*** DATASET EXCERPTS ***
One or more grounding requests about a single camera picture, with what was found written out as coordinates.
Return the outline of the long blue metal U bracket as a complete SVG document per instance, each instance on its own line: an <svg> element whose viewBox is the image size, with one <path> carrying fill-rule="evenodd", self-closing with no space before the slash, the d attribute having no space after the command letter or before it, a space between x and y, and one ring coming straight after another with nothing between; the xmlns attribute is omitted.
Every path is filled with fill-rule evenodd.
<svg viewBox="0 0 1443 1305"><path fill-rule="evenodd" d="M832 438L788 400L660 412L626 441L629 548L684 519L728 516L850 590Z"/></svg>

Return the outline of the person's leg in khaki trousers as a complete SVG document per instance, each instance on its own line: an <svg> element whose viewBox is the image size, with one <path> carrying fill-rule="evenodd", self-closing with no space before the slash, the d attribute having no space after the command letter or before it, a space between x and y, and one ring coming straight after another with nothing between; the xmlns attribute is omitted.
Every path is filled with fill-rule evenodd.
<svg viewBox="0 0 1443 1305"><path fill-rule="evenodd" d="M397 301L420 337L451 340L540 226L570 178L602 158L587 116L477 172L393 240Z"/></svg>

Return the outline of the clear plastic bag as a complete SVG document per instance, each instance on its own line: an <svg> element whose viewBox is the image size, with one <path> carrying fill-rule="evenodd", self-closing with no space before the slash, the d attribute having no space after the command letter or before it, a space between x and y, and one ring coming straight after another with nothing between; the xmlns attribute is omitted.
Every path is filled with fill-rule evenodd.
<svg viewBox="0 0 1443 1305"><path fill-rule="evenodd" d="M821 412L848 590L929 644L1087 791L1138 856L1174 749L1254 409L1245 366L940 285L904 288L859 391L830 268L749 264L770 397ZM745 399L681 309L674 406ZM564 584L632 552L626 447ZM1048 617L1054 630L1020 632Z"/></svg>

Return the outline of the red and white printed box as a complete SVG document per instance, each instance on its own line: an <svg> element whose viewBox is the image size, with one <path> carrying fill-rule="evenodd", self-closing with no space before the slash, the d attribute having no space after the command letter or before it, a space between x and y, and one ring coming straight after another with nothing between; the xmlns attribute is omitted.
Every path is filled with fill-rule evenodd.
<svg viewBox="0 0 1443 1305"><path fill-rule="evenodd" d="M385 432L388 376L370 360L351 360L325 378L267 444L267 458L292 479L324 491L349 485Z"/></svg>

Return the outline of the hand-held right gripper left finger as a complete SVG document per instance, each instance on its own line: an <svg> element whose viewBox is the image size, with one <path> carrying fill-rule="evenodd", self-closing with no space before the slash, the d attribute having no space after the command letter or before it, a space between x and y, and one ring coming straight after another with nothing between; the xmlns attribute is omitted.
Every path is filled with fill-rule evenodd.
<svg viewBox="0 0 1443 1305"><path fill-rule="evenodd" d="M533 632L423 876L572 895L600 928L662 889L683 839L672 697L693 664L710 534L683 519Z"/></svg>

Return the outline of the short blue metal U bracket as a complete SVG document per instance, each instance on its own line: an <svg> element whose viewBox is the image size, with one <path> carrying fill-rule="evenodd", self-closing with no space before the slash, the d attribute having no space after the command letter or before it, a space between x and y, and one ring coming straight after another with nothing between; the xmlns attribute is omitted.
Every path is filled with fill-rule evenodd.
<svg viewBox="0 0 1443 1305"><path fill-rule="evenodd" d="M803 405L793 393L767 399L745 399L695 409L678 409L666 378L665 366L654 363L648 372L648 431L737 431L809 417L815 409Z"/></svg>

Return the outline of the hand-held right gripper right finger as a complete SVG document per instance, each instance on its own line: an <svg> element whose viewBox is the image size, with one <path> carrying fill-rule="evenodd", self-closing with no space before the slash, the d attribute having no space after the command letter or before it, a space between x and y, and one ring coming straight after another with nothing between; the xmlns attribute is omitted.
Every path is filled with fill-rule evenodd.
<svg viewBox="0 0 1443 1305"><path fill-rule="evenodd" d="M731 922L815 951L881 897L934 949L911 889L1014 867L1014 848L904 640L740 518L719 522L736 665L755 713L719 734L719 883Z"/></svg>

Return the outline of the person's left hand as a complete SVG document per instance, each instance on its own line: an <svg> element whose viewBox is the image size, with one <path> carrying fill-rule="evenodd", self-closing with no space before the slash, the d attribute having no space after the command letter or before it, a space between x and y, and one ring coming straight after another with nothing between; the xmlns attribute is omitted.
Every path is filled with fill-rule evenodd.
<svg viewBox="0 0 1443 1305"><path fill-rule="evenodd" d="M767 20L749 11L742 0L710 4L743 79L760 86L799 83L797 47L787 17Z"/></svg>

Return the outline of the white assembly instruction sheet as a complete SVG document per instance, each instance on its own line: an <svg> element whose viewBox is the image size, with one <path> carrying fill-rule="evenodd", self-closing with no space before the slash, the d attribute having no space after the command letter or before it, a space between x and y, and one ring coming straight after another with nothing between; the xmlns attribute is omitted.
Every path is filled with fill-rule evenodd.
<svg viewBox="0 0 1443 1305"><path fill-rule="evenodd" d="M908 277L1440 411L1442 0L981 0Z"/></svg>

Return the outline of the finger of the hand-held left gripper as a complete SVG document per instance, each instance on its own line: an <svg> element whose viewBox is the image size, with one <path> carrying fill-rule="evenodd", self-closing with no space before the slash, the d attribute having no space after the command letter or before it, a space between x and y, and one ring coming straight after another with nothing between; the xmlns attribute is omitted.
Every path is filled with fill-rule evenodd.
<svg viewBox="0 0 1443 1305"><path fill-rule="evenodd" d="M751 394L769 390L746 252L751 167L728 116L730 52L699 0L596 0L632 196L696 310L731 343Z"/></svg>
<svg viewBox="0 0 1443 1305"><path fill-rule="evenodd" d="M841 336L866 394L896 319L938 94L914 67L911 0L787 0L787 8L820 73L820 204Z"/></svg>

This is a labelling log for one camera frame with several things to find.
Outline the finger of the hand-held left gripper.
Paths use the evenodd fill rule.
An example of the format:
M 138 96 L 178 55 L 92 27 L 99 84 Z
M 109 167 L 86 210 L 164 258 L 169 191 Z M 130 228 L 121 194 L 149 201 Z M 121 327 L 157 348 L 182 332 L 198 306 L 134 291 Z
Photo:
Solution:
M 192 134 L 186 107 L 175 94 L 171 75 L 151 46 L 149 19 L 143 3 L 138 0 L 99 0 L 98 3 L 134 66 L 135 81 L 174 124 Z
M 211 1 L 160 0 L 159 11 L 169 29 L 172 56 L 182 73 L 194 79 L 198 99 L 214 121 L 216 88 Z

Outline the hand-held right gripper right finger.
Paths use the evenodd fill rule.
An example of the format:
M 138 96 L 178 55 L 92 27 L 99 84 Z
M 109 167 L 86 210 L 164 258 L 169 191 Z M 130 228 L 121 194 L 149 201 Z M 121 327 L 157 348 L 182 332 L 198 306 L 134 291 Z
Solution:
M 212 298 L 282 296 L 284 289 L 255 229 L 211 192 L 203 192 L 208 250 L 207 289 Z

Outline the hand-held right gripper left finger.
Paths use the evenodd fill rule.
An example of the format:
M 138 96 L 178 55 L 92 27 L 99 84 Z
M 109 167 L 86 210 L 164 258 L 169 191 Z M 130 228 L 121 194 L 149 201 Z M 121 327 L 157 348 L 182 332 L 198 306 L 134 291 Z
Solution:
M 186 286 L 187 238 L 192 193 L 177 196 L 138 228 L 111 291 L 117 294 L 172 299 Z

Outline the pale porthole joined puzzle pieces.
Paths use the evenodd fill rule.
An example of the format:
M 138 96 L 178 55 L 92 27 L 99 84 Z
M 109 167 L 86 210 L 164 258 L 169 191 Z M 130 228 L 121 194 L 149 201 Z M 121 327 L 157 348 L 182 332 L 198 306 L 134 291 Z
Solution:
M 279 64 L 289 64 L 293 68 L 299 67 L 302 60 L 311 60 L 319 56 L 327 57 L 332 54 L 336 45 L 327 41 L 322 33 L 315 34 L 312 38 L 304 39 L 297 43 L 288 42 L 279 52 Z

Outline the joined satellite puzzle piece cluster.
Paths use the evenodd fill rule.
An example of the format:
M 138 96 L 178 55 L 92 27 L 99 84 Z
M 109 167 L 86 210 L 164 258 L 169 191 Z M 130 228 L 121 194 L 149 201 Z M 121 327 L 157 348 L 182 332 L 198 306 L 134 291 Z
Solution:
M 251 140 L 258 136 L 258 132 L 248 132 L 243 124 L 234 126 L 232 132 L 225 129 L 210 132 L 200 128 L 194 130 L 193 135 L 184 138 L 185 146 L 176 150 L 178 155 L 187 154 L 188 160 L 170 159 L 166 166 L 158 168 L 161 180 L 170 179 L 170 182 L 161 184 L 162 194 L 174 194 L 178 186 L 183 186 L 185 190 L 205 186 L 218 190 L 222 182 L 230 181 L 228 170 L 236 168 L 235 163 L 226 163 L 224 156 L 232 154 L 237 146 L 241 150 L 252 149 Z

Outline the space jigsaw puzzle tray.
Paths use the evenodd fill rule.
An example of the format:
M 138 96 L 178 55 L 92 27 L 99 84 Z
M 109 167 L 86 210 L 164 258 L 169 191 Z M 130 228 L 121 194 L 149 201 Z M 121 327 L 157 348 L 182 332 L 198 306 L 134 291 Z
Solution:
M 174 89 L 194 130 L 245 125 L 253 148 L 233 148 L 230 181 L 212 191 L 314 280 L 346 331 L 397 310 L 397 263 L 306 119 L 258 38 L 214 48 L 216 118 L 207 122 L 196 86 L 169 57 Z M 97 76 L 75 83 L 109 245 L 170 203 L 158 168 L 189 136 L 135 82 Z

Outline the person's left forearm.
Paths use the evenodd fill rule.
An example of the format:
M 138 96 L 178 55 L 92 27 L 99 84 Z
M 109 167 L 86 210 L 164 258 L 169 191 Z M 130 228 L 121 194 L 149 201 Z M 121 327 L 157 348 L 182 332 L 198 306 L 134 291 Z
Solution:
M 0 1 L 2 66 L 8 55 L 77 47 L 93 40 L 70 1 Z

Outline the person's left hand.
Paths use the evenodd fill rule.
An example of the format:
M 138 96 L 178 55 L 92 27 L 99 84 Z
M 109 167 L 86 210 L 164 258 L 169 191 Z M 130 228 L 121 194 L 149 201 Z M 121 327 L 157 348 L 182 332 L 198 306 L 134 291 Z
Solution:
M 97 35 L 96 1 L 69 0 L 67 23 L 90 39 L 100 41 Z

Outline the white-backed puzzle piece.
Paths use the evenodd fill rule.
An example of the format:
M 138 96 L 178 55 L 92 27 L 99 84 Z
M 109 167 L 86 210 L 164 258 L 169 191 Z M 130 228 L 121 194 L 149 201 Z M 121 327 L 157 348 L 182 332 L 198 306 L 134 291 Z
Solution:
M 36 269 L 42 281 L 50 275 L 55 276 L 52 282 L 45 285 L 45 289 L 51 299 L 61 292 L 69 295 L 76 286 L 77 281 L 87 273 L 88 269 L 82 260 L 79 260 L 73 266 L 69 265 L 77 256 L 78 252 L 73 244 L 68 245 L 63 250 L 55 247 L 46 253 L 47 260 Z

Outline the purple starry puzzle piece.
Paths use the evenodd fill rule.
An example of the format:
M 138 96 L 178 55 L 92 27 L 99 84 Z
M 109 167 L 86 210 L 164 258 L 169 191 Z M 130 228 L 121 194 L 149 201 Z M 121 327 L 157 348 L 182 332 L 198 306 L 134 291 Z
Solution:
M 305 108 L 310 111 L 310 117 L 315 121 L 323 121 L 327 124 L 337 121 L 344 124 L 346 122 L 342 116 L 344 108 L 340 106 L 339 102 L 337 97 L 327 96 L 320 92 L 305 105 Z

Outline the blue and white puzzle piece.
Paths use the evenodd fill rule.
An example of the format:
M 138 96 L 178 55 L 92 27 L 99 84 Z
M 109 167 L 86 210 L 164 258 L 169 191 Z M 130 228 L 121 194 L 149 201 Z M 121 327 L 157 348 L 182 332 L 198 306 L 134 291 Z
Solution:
*** End of DATASET EXCERPTS ***
Each line above that contains the word "camera" should be returned.

OUTPUT FOR THIS TASK ->
One or more grounding requests about a single camera picture, with what was found written out as coordinates.
This is a labelling log for one camera frame with several things to find.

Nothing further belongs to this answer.